Reproduce exactly the lines of the material beneath, from the line that contains "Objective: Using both" to the line that contains "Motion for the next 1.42", both included, and no other lines.

--- Recorded data Enclosed Below ---

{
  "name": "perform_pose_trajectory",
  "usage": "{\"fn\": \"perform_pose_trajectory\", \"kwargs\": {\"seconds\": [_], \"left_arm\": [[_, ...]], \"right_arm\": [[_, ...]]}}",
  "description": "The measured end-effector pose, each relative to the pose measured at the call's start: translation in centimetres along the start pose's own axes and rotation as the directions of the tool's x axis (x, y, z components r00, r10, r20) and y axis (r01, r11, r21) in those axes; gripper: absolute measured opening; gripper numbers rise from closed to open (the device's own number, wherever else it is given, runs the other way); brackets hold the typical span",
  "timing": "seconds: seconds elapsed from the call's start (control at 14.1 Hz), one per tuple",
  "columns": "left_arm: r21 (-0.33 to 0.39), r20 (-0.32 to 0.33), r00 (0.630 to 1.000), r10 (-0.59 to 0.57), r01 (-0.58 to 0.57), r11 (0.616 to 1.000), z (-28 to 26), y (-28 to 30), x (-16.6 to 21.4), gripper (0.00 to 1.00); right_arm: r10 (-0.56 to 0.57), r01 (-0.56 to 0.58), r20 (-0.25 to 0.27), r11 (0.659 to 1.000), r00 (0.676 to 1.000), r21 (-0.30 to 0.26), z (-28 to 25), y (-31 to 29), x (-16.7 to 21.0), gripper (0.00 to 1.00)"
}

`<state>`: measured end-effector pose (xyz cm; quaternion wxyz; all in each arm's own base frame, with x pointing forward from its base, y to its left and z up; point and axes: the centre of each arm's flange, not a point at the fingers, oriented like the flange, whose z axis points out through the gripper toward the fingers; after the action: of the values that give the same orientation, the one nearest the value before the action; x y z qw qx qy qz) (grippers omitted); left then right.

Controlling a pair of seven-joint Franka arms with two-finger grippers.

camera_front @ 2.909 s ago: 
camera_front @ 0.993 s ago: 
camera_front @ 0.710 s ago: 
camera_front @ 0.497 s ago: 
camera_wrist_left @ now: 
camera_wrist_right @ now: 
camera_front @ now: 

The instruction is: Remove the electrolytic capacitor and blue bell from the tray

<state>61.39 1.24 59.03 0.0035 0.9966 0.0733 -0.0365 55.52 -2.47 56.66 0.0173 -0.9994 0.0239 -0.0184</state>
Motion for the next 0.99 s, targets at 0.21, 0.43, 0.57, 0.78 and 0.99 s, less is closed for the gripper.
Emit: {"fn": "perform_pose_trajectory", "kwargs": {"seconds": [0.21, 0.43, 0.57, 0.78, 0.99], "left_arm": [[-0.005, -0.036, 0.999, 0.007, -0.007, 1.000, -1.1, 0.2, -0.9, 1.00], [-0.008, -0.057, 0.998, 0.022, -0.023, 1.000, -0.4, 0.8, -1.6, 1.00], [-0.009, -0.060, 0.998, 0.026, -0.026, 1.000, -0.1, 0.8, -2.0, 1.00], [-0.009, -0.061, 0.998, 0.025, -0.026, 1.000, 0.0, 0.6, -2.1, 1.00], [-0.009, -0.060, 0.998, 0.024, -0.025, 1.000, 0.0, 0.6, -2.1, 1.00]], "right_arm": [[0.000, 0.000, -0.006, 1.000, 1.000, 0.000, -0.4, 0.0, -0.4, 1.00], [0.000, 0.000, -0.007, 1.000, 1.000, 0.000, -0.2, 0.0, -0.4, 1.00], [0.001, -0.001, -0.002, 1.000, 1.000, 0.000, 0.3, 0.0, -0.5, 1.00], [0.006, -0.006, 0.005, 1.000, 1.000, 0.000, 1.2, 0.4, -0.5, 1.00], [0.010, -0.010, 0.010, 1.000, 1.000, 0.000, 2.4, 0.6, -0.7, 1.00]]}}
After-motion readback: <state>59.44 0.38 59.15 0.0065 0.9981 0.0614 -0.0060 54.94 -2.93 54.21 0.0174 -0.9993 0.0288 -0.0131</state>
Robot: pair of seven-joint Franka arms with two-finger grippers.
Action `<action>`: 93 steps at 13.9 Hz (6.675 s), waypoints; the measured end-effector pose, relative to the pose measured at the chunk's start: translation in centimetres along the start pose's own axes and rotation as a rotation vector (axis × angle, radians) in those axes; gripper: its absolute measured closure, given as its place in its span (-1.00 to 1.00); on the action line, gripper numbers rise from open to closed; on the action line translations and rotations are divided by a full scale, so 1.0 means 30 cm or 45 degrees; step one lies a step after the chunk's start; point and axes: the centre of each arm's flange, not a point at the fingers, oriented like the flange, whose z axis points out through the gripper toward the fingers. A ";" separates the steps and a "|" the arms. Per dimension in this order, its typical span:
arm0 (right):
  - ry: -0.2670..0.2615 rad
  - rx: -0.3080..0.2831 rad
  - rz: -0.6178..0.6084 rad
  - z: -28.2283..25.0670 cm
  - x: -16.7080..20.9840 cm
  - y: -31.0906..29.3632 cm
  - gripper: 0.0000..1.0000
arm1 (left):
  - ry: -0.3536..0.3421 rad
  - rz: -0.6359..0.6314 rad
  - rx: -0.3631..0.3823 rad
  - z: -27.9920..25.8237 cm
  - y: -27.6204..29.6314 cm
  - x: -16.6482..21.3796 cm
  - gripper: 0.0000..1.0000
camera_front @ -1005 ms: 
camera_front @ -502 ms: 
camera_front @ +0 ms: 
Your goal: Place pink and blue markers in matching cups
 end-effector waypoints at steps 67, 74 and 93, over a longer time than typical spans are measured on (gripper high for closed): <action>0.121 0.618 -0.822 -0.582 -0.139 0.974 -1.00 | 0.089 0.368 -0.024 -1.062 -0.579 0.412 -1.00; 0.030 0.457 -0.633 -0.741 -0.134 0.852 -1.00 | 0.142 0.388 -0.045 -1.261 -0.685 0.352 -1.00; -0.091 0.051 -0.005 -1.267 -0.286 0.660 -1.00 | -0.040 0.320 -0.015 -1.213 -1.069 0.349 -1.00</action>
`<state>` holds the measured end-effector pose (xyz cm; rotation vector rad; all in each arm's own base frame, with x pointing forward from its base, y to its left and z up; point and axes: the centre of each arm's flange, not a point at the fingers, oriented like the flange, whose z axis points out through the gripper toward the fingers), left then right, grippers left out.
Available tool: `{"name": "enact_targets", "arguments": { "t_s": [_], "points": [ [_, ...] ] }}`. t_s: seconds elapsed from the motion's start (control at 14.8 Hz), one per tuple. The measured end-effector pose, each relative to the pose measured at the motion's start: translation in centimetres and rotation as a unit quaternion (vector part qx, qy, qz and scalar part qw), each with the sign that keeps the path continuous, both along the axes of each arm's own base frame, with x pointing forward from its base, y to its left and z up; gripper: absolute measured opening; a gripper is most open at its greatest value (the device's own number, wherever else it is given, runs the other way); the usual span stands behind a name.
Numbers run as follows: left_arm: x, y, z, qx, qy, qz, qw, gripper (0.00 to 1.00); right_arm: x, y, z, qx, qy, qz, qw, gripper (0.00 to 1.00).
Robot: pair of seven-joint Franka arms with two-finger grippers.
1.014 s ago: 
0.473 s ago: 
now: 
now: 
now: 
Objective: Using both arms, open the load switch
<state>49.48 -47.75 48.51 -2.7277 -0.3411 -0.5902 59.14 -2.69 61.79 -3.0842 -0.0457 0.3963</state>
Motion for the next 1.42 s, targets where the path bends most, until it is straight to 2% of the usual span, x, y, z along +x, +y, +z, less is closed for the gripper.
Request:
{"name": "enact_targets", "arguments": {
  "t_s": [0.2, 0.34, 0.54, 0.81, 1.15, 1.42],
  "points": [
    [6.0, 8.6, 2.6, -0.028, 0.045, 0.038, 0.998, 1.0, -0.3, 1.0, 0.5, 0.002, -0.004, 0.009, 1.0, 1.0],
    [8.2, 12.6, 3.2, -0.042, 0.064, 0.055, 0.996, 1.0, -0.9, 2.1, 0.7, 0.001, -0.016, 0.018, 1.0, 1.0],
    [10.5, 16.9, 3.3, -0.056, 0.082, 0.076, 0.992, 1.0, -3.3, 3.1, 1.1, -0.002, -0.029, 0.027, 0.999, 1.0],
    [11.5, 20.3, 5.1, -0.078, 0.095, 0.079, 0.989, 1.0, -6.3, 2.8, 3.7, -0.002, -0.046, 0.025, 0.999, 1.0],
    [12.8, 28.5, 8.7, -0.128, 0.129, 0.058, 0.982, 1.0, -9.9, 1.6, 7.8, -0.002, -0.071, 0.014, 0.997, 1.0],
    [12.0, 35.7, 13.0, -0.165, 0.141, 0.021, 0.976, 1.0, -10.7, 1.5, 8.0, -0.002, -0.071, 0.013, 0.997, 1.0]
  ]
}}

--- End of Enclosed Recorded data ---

# Solution:
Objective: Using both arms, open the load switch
<state>49.48 -47.75 48.51 -2.7277 -0.3411 -0.5902 59.14 -2.69 61.79 -3.0842 -0.0457 0.3963</state>
Motion for the next 1.42 s, targets where the path bends most, until it is straight to 2% of the usual span, x, y, z along +x, +y, +z, less is closed for the gripper.

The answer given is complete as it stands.